Liz McCaman Taylor, senior federal policy counsel at the Center for Reproductive Rights, said she was anticipating the abortion privacy rule, which prevents health care providers and insurers from disclosing protected health information to state authorities to help with the investigation, prosecution or prosecution of someone who sought or provided an abortion.
“This really responds to the moment we are in post-Dobbs, where people are traveling for care, but also, technology is such that… my health data travels with me,” McCaman Taylor said. “Your data can follow you, but it can also haunt you in a situation where providers are really very afraid of the consequences.”
The anti-discrimination rule itself reinstated and expanded protections that had been gutted under a Trump administration rule. Therefore, even if a rule cannot be overturned with the CRA, there are still other ways. Lawsuits filed in conservative courts could also overturn the rules, especially if a new administration takes over and decides not to uphold a policy with which it disagrees.
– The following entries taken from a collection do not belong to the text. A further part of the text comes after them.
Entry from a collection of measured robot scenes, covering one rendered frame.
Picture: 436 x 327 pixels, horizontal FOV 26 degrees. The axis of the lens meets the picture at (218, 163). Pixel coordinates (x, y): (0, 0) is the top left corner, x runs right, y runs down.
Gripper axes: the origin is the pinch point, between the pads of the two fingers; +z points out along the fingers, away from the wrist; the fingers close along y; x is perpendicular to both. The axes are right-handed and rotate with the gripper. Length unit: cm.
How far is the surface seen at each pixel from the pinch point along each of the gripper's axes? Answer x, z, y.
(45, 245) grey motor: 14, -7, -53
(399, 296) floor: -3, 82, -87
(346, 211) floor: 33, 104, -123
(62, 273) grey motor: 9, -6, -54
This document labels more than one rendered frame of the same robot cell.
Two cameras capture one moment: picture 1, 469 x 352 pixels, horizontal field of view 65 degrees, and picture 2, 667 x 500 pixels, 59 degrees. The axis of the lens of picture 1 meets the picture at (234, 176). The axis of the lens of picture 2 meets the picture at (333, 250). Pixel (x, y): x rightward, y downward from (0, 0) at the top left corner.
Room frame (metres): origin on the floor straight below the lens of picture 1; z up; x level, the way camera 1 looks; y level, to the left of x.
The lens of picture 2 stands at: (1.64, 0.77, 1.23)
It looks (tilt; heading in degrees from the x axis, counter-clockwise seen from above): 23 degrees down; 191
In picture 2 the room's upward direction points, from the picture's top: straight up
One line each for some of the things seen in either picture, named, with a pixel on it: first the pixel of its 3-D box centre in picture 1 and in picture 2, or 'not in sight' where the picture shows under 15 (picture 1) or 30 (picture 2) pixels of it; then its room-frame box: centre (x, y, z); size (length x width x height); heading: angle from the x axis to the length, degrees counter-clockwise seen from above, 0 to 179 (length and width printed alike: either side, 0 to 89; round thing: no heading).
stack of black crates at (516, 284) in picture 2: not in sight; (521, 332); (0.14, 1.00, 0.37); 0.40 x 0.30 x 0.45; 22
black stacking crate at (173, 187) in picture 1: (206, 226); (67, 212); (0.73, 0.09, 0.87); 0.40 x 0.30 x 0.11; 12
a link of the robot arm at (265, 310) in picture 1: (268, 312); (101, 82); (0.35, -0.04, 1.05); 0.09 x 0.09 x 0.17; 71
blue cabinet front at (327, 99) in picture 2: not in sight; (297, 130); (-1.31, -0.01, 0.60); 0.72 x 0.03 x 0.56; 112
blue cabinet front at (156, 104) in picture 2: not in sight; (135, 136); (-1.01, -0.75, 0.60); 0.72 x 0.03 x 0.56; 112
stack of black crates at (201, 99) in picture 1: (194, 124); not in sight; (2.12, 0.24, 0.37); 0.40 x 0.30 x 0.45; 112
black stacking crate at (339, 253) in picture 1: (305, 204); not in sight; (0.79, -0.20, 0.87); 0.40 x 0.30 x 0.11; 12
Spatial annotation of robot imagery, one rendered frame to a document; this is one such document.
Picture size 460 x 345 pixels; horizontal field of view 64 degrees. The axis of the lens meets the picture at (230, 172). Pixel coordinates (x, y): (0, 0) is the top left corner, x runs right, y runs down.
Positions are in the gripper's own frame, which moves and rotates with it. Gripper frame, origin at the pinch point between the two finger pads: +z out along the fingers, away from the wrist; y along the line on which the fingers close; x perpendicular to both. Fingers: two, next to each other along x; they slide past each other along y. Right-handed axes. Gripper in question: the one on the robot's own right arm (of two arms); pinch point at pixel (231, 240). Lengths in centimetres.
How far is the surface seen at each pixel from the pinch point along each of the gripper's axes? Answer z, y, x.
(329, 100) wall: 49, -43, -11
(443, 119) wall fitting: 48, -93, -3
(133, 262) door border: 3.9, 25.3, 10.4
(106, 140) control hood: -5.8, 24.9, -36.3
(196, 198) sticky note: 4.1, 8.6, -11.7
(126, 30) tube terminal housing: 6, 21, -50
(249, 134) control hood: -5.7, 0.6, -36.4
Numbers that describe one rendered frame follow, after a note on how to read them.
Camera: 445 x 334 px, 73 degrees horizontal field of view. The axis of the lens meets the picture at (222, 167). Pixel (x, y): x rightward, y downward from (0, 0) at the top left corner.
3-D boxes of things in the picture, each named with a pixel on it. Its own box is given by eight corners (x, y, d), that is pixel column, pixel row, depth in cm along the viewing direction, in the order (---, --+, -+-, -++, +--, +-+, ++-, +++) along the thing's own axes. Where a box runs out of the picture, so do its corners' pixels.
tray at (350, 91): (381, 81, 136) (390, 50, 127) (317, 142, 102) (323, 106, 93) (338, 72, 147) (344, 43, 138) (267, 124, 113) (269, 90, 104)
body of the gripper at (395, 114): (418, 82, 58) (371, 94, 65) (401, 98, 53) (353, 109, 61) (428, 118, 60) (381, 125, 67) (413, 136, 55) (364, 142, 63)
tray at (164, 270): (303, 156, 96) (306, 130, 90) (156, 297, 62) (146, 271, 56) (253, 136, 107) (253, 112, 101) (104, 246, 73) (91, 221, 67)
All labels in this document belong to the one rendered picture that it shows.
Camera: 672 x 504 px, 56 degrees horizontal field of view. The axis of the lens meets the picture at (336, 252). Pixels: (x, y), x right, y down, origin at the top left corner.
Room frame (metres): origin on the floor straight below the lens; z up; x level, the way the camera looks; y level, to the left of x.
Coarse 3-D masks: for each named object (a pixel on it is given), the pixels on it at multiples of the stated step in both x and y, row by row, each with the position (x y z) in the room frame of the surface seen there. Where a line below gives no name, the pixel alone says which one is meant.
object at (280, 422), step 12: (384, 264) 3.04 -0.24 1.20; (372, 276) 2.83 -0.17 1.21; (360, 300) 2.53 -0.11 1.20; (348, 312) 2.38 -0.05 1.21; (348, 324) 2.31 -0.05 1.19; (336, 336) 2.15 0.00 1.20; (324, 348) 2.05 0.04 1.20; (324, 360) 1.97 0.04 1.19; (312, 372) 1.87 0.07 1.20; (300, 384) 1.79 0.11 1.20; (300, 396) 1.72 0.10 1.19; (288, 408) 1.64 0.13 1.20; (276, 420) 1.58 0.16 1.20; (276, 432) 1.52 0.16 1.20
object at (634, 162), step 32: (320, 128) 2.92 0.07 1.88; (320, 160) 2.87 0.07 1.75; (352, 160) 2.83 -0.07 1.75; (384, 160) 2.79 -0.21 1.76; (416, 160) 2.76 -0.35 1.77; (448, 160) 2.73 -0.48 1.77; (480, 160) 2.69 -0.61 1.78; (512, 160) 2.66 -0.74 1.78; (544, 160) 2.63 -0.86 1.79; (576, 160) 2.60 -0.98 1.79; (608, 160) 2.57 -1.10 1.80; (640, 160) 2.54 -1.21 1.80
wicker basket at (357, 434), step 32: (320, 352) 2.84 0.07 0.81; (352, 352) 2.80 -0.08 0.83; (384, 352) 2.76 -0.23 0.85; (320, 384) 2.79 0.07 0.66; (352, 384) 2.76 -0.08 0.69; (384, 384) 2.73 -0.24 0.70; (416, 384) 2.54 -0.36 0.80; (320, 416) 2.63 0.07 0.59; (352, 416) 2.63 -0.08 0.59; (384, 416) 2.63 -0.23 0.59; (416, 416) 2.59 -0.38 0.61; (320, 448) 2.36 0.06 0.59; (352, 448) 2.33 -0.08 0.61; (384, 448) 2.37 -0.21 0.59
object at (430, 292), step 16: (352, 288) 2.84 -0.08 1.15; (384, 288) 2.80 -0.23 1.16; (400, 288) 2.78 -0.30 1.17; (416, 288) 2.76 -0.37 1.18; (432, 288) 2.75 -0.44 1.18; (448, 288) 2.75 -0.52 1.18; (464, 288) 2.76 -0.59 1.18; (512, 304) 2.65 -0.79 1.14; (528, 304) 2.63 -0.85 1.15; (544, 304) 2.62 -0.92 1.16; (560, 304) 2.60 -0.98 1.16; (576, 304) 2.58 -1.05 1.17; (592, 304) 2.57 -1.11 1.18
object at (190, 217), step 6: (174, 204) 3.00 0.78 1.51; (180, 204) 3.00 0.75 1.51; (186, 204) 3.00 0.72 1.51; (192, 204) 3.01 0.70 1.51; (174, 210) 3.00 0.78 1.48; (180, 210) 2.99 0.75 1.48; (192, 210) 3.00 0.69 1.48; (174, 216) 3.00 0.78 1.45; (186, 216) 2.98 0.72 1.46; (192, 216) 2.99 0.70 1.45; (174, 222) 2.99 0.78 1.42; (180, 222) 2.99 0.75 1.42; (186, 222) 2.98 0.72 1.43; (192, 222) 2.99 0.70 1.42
Dania Douglas, senior lawyer at the National Health Legislation Program, said she was concerned that the government would not be able to complete important rules before the CRA’s “lookback period,” especially because of uncertainty about when it would fall. .
But that wasn’t the case.
“The Biden administration has been doing a lot of work around health care equity…in the last two weeks, many of the rules that provide these really critical protections have been issued,” Douglas said.
She specifically referenced a rule that strengthens anti-discrimination protections in health care for people with disabilities, something that hasn’t been updated in nearly 50 years.
“I think the Biden-Harris administration was very aware of this CRA deadline and worked very hard to try to get these rules out in April…at a time when they think it will hopefully be safe from the CRA lookback period,” Douglas said.